Top of Data for review

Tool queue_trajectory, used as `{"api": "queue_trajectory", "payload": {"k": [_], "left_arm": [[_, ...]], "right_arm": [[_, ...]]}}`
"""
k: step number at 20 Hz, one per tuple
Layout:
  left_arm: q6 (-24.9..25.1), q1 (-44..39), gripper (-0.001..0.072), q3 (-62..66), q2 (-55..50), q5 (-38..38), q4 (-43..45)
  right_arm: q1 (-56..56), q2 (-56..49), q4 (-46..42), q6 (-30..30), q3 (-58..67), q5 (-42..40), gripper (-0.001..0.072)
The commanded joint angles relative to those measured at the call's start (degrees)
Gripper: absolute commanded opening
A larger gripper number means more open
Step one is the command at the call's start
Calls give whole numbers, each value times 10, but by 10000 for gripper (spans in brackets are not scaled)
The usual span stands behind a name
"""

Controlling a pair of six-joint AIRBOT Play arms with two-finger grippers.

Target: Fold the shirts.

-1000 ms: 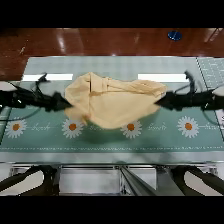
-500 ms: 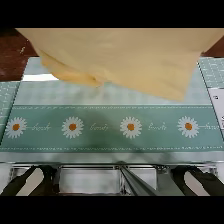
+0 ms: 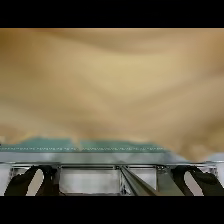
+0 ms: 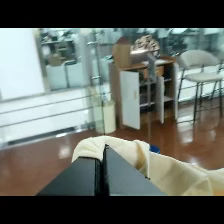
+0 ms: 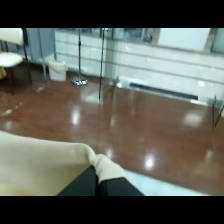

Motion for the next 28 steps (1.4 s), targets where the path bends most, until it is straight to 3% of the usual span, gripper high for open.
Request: {"api": "queue_trajectory", "payload": {"k": [1,4,6,10,14,17,24,25,26,27,28], "left_arm": [[-37,-105,20,-29,17,-27,172],[-37,-128,20,-157,10,-26,179],[-37,-128,20,-257,-8,-13,169],[-37,-128,20,-416,-96,115,162],[-36,-130,20,-417,-247,217,91],[-36,-132,19,-371,-365,275,46],[-36,-148,21,-279,-545,241,-14],[-36,-150,47,-279,-554,236,-22],[-36,-151,244,-279,-561,228,-22],[-37,-150,506,-279,-563,217,-21],[-36,-138,511,-276,-562,191,-21]], "right_arm": [[0,13,-50,16,-36,66,19],[0,13,-31,16,-165,59,19],[0,5,-14,4,-279,13,18],[0,-85,7,-34,-431,-92,18],[0,-264,38,-60,-409,-167,18],[0,-413,41,-57,-311,-171,19],[0,-613,90,1,-163,-201,20],[0,-622,94,14,-163,-214,61],[-1,-627,94,24,-163,-222,275],[-4,-627,94,24,-163,-224,416],[-14,-622,94,27,-163,-213,414]]}}
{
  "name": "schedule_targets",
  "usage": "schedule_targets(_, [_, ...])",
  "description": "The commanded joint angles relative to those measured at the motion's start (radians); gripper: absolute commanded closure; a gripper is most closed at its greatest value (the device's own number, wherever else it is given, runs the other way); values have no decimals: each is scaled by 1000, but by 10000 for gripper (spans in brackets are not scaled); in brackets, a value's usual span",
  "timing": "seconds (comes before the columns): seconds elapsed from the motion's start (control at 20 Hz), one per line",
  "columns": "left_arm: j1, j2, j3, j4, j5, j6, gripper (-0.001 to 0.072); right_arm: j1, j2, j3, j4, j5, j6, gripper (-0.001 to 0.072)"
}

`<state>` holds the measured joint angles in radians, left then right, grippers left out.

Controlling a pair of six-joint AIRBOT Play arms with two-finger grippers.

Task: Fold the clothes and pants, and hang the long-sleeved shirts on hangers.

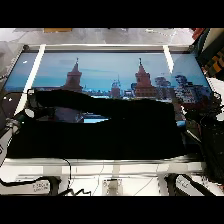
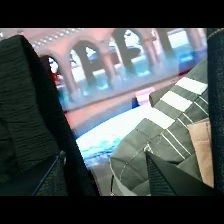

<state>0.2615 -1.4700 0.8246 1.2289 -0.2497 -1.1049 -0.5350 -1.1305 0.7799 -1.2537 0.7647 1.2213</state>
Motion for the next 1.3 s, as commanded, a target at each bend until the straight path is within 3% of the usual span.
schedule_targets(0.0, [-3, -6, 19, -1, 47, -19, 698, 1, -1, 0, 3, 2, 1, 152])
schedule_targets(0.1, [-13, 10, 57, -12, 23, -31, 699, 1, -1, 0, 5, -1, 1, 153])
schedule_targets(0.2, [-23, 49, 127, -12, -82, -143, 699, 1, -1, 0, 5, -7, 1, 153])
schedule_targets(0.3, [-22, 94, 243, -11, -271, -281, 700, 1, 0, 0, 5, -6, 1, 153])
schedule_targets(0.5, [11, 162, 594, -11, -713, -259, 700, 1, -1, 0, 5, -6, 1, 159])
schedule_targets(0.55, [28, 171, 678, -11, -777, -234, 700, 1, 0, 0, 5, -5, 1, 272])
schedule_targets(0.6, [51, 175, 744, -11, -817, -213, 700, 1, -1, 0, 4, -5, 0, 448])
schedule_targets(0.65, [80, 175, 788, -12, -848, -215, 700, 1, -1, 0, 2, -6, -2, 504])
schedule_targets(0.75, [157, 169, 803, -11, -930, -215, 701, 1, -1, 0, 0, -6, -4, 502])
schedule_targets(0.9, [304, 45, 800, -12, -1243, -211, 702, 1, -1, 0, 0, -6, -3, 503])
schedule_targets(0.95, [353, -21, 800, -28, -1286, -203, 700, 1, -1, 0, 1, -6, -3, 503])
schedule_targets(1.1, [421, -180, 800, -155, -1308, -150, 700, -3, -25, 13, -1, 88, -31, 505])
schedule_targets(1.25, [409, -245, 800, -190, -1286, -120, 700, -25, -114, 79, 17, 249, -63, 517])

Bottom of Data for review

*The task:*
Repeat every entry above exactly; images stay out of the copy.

*Result below:*
Tool queue_trajectory, used as `{"api": "queue_trajectory", "payload": {"k": [_], "left_arm": [[_, ...]], "right_arm": [[_, ...]]}}`
"""
k: step number at 20 Hz, one per tuple
Layout:
  left_arm: q6 (-24.9..25.1), q1 (-44..39), gripper (-0.001..0.072), q3 (-62..66), q2 (-55..50), q5 (-38..38), q4 (-43..45)
  right_arm: q1 (-56..56), q2 (-56..49), q4 (-46..42), q6 (-30..30), q3 (-58..67), q5 (-42..40), gripper (-0.001..0.072)
The commanded joint angles relative to those measured at the call's start (degrees)
Gripper: absolute commanded opening
A larger gripper number means more open
Step one is the command at the call's start
Calls give whole numbers, each value times 10, but by 10000 for gripper (spans in brackets are not scaled)
The usual span stands behind a name
"""

Controlling a pair of six-joint AIRBOT Play arms with two-finger grippers.

Target: Fold the shirts.

-1000 ms: 
-500 ms: 
+0 ms: 
+0 ms: 
+0 ms: 

Motion for the next 28 steps (1.4 s), targets where the path bends most, until it is straight to 3% of the usual span, gripper high for open.
Request: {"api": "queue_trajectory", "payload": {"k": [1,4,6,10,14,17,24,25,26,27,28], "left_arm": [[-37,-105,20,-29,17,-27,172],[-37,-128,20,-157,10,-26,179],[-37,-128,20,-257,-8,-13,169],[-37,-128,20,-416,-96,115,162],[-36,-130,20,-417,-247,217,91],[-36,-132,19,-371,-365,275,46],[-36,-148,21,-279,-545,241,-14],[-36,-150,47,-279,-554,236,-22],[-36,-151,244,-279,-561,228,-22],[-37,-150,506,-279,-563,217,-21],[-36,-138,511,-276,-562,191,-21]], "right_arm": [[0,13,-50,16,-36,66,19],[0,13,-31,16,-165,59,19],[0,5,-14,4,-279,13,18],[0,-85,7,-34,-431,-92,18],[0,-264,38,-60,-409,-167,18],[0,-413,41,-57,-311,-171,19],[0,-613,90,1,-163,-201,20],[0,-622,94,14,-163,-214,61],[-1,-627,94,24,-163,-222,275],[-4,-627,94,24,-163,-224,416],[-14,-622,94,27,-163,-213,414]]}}
{
  "name": "schedule_targets",
  "usage": "schedule_targets(_, [_, ...])",
  "description": "The commanded joint angles relative to those measured at the motion's start (radians); gripper: absolute commanded closure; a gripper is most closed at its greatest value (the device's own number, wherever else it is given, runs the other way); values have no decimals: each is scaled by 1000, but by 10000 for gripper (spans in brackets are not scaled); in brackets, a value's usual span",
  "timing": "seconds (comes before the columns): seconds elapsed from the motion's start (control at 20 Hz), one per line",
  "columns": "left_arm: j1, j2, j3, j4, j5, j6, gripper (-0.001 to 0.072); right_arm: j1, j2, j3, j4, j5, j6, gripper (-0.001 to 0.072)"
}

`<state>` holds the measured joint angles in radians, left then right, grippers left out.

Controlling a pair of six-joint AIRBOT Play arms with two-finger grippers.

Task: Fold the clothes and pants, and hang the long-sleeved shirts on hangers.


<state>0.2615 -1.4700 0.8246 1.2289 -0.2497 -1.1049 -0.5350 -1.1305 0.7799 -1.2537 0.7647 1.2213</state>
Motion for the next 1.3 s, as commanded, a target at each bend until the straight path is within 3% of the usual span.
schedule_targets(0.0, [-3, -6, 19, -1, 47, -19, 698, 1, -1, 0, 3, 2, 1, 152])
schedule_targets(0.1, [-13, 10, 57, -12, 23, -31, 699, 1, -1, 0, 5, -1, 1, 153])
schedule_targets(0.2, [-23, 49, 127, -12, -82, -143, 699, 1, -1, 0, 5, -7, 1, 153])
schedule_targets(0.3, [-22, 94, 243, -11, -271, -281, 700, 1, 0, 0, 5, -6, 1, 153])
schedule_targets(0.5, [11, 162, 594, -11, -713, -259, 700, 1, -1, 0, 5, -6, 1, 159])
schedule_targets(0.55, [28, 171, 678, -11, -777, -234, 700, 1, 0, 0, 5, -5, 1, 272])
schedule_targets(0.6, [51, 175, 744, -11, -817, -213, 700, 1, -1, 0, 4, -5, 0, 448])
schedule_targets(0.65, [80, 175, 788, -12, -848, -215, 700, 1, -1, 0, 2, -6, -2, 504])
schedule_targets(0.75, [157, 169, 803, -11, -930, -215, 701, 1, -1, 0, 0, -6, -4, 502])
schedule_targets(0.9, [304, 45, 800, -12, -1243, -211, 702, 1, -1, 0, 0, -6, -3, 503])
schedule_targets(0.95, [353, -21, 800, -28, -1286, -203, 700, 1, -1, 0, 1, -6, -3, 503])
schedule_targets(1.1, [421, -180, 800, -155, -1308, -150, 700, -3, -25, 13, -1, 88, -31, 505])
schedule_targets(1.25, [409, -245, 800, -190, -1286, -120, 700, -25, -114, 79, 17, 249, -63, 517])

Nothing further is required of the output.